The presentation that Matt Cutts gave at WordCamp has a lot of very helpful tips for bloggers who need to get an idea of what search engine optimization is all about. During the presentation, Cutts had a 50-slide slide-show about what SEO is, what to do, what not to do, and what he personally does on his own blog. Cutts showed the plugins he uses on his own Wordpress blog, and yes, he uses Wordpress, not the Google blog network.

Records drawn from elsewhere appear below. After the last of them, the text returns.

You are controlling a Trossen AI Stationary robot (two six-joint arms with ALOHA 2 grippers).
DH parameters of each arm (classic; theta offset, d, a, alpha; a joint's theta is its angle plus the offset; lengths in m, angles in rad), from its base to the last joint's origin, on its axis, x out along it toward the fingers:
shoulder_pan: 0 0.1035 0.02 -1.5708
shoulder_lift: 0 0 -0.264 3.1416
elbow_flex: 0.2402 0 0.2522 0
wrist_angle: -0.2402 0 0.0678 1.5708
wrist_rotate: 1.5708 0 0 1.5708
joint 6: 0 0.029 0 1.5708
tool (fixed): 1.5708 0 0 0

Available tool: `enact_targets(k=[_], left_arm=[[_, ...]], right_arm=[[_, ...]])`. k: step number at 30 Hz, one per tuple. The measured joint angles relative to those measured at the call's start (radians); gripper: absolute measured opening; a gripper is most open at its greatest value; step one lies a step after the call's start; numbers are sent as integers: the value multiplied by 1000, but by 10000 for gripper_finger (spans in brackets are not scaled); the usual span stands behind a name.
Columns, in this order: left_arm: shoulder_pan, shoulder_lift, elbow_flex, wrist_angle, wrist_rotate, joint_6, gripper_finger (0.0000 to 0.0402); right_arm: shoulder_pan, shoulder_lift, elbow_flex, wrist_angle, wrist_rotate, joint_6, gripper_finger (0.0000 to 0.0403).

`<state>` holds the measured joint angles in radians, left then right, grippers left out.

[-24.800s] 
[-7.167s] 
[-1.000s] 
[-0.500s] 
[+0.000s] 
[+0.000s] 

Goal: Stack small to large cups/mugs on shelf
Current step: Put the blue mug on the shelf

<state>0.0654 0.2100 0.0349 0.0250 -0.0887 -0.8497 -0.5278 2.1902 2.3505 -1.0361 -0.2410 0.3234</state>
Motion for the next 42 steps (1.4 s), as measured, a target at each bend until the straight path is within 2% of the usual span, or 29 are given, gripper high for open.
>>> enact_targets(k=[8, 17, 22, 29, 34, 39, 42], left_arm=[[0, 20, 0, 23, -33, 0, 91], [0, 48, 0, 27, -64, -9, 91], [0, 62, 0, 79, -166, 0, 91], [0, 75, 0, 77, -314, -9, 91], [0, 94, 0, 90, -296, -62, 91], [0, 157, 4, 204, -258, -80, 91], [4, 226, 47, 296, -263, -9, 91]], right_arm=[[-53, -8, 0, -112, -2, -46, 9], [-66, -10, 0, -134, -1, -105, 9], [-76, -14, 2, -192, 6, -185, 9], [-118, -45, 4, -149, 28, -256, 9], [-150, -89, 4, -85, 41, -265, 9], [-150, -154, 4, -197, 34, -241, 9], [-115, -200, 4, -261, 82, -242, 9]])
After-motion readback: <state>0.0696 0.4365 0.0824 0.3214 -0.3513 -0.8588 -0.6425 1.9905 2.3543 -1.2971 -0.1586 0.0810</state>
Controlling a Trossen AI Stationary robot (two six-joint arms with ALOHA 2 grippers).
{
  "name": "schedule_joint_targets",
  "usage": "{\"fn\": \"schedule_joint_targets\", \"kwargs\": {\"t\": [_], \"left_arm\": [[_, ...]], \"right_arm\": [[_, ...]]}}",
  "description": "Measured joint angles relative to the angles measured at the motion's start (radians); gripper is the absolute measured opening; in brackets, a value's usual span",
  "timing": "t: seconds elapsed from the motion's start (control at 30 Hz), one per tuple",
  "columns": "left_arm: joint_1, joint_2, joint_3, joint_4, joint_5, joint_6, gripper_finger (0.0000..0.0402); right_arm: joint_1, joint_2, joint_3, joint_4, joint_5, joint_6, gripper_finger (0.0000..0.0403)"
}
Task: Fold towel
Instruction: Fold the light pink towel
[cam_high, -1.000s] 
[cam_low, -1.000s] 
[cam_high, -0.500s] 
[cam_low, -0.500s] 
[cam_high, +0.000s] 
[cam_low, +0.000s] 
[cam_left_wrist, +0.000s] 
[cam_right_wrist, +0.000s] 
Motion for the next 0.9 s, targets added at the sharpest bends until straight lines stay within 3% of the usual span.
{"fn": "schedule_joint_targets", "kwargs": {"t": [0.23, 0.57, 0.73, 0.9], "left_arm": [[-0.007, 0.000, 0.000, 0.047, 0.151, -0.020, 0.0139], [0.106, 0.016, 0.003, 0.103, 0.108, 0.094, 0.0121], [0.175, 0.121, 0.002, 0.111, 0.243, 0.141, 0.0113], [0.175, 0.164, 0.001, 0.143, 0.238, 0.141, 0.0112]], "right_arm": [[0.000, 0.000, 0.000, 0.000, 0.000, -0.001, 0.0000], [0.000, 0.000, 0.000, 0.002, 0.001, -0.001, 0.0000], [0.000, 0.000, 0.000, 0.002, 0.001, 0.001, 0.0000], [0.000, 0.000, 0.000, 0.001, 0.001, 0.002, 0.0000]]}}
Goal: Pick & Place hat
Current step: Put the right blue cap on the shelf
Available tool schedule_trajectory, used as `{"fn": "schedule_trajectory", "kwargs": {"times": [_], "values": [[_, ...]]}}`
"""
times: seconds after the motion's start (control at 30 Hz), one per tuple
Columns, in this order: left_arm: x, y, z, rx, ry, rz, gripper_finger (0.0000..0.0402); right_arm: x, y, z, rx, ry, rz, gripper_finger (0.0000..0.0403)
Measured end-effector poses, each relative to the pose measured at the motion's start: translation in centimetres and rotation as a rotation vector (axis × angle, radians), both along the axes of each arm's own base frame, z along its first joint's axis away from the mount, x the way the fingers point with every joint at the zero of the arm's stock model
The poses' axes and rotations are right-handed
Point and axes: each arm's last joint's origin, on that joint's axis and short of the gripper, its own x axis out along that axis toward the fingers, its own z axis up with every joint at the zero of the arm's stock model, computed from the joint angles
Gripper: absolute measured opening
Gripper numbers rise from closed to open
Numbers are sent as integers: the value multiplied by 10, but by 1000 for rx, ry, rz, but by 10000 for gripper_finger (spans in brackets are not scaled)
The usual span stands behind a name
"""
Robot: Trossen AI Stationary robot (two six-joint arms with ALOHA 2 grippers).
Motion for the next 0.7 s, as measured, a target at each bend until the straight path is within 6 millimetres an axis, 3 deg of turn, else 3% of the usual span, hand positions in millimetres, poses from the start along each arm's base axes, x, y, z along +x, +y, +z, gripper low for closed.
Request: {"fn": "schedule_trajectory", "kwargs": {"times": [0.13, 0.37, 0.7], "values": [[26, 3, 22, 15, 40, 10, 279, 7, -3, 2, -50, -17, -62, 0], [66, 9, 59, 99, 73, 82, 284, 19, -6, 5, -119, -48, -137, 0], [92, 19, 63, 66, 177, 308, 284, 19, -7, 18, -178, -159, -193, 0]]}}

Some of the stuff that Cutts talked about is obvious to more experienced SEOs, but it’s a short presentation that can’t hurt to check out. We at USASEOPros already do most of what Cutts was talking about, but it’s always good to be reminded by he who is the embodiment of the Google algorithm.

Basically, Cutts said to create good content, which is what you can expect from someone who works for Google. If you look and listen closely however, you can pick out some tips that go beyond what Cutts is paid to say. The slide-show presentation suggested learning how to identify and use alternate key phrases in your content, optimizing URLs, getting feed data, and a few other things that can be seen over at his blog. One person that should definitely be followed if you’re interested in SEO is Matt Cutts, but take what he says with a grain of salt: he is kind of the enemey of SEO.

The WordCamp event is for developers and users who want to know more about the product they’re involved with. It doesn’t matter whether you use the .org or .com version of Wordpress, both could benifit from the event. It was great to see that Cutts was there to throw in the knowledge he has, and there were also other speakers there to talk about non-SEO topics.